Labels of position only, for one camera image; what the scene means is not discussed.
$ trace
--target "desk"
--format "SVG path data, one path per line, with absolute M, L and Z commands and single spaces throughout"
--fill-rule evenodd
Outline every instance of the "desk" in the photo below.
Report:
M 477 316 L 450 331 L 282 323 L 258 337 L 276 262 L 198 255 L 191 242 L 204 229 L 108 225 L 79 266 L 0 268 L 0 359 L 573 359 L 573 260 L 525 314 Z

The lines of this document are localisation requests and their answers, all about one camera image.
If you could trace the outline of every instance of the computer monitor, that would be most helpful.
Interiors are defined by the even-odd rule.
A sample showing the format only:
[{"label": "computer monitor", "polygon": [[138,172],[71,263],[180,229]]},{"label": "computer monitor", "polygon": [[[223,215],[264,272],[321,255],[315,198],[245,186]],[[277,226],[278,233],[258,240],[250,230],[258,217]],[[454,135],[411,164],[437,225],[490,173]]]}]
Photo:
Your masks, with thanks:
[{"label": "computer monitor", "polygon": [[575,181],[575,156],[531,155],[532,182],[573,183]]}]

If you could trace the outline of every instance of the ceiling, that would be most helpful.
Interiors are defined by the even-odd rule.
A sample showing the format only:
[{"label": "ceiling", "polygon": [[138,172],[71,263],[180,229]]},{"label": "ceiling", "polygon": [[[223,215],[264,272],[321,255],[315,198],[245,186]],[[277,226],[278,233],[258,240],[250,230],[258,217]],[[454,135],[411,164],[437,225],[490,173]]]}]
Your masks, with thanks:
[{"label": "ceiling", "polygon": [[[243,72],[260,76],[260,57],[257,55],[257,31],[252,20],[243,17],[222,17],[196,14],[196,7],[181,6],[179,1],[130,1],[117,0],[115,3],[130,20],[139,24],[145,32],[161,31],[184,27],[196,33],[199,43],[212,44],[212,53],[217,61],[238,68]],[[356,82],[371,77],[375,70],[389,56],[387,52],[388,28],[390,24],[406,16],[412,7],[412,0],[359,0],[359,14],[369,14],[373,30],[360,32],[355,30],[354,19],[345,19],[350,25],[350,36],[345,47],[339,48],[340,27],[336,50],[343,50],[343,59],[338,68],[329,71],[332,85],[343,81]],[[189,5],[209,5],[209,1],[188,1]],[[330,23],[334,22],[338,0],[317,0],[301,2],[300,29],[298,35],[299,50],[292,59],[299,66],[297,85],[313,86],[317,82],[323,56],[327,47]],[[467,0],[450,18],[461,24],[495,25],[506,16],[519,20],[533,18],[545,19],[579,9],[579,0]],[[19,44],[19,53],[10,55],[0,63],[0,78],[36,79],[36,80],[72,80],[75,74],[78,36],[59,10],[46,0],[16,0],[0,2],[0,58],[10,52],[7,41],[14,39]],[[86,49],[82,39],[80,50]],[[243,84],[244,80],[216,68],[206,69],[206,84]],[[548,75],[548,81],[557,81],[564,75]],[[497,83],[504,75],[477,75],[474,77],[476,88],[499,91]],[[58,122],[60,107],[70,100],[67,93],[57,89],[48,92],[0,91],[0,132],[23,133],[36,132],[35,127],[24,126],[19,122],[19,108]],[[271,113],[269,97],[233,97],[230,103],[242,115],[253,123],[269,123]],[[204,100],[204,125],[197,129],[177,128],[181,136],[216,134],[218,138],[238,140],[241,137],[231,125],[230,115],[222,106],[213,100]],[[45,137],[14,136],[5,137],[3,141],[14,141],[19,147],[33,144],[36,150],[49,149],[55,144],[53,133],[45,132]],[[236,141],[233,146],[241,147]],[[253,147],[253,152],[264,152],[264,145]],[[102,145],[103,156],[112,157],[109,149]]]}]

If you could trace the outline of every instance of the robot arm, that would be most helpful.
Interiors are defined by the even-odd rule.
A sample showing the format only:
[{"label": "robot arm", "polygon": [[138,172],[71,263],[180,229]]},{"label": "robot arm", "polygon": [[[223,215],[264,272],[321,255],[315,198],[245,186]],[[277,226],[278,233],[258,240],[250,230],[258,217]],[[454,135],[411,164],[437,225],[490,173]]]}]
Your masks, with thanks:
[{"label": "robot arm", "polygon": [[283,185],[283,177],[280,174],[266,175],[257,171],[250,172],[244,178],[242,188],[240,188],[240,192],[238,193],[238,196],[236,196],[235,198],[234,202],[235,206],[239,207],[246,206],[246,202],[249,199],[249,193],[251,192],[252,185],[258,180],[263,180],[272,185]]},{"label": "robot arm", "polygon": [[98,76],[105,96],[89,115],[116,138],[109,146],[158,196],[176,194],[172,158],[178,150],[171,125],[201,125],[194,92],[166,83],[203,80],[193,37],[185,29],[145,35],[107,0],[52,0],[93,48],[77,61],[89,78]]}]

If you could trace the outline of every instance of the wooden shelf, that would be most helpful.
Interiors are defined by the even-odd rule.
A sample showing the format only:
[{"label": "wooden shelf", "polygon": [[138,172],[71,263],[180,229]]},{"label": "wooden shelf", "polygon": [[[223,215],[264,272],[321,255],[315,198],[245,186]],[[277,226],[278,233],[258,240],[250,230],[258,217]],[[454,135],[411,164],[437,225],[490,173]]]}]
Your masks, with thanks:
* * * * *
Every record is to be repeated exactly as it stands above.

Labels of position only, for one camera image; what the scene means is not discussed.
$ trace
--target "desk"
--format "SVG path data, one path per line, with absolute M, L and Z commands and single spaces throughout"
--fill-rule evenodd
Outline every instance of the "desk" in the photo below.
Report:
M 477 316 L 450 331 L 282 323 L 258 337 L 276 262 L 198 255 L 191 242 L 204 229 L 108 225 L 79 266 L 0 268 L 0 359 L 573 359 L 573 260 L 525 314 Z

The lines of this document are localisation requests and their answers, all about one camera image.
If you could trace the outline of every instance of the computer monitor, that would be most helpful.
Interiors are defined by the even-odd rule.
A sample showing the format only:
[{"label": "computer monitor", "polygon": [[138,172],[71,263],[180,229]]},{"label": "computer monitor", "polygon": [[[223,215],[264,272],[321,255],[315,198],[245,186]],[[277,226],[278,233],[258,240],[250,230],[258,217]],[[454,135],[411,164],[437,225],[490,173]]]}]
Photo:
Your masks, with thanks:
[{"label": "computer monitor", "polygon": [[575,181],[575,156],[531,155],[532,182],[573,183]]}]

If you could trace the outline of every instance of the ceiling, that would be most helpful.
Interiors are defined by the even-odd rule.
A sample showing the format only:
[{"label": "ceiling", "polygon": [[138,172],[71,263],[180,229]]},{"label": "ceiling", "polygon": [[[223,215],[264,272],[321,255],[315,198],[245,186]],[[277,226],[278,233],[258,240],[250,230],[258,217]],[[454,135],[411,164],[437,225],[490,173]]]}]
Your masks, with thanks:
[{"label": "ceiling", "polygon": [[[243,72],[260,76],[260,57],[257,55],[257,31],[252,20],[243,17],[222,17],[196,14],[196,7],[181,6],[179,1],[130,1],[117,0],[115,3],[130,20],[139,24],[145,32],[161,31],[184,27],[196,33],[199,43],[212,44],[212,53],[217,61],[238,68]],[[356,82],[371,77],[375,70],[389,56],[387,52],[388,28],[390,24],[406,16],[412,7],[412,0],[359,0],[359,14],[369,14],[373,30],[360,32],[355,30],[354,19],[345,19],[350,25],[350,36],[345,47],[339,48],[340,27],[336,50],[343,50],[343,59],[338,68],[329,71],[332,85],[343,81]],[[189,5],[209,5],[209,1],[188,1]],[[330,23],[334,22],[338,0],[317,0],[301,2],[300,29],[298,35],[299,50],[292,59],[299,66],[297,85],[313,86],[317,82],[323,56],[327,47]],[[467,0],[450,18],[461,24],[495,25],[506,16],[519,20],[533,18],[545,19],[579,9],[579,0]],[[19,44],[19,53],[10,55],[0,63],[0,78],[36,79],[36,80],[72,80],[75,74],[78,36],[59,10],[46,0],[16,0],[0,2],[0,58],[10,52],[7,41],[14,39]],[[86,49],[82,39],[80,50]],[[243,84],[244,80],[216,68],[206,69],[206,84]],[[548,75],[548,81],[557,81],[564,75]],[[497,83],[504,75],[477,75],[474,77],[476,88],[499,91]],[[58,122],[60,107],[70,100],[67,93],[57,89],[48,92],[0,91],[0,132],[23,133],[36,132],[35,127],[24,126],[19,122],[19,108]],[[271,113],[269,97],[233,97],[230,103],[242,115],[253,123],[269,123]],[[204,100],[204,125],[197,129],[177,128],[181,136],[216,134],[218,138],[238,140],[241,137],[231,125],[230,115],[222,106],[213,100]],[[45,137],[14,136],[5,137],[3,141],[14,141],[19,147],[33,144],[36,150],[49,149],[55,144],[53,133],[45,132]],[[236,141],[233,146],[241,147]],[[253,147],[253,152],[264,152],[264,145]],[[102,145],[103,156],[112,157],[109,149]]]}]

If you could trace the outline of every instance of the robot arm, that would be most helpful.
Interiors are defined by the even-odd rule.
A sample showing the format only:
[{"label": "robot arm", "polygon": [[138,172],[71,263],[180,229]]},{"label": "robot arm", "polygon": [[[223,215],[264,272],[321,255],[315,198],[245,186]],[[277,226],[278,233],[258,240],[250,230],[258,217]],[[454,135],[411,164],[437,225],[490,173]]]}]
Your masks, with thanks:
[{"label": "robot arm", "polygon": [[283,185],[283,177],[280,174],[266,175],[257,171],[250,172],[244,178],[242,188],[240,188],[240,192],[238,193],[238,196],[236,196],[235,198],[234,202],[235,206],[239,207],[246,206],[246,202],[249,199],[249,193],[251,192],[252,185],[258,180],[263,180],[272,185]]},{"label": "robot arm", "polygon": [[98,76],[105,96],[89,115],[116,138],[109,146],[158,196],[176,194],[172,158],[178,150],[171,125],[201,125],[194,92],[166,83],[203,80],[193,37],[185,29],[145,35],[107,0],[52,0],[93,48],[77,61],[89,78]]}]

If you could trace the outline of every instance of the wooden shelf, that would be most helpful.
Interiors are defined by the even-odd rule.
A sample showing the format only:
[{"label": "wooden shelf", "polygon": [[138,172],[71,263],[180,229]]},{"label": "wooden shelf", "polygon": [[[223,215],[264,272],[321,255],[315,198],[245,186]],[[277,226],[278,233],[258,240],[250,230],[258,217]],[[454,135],[411,164],[437,225],[490,173]]]}]
Your masks, with thanks:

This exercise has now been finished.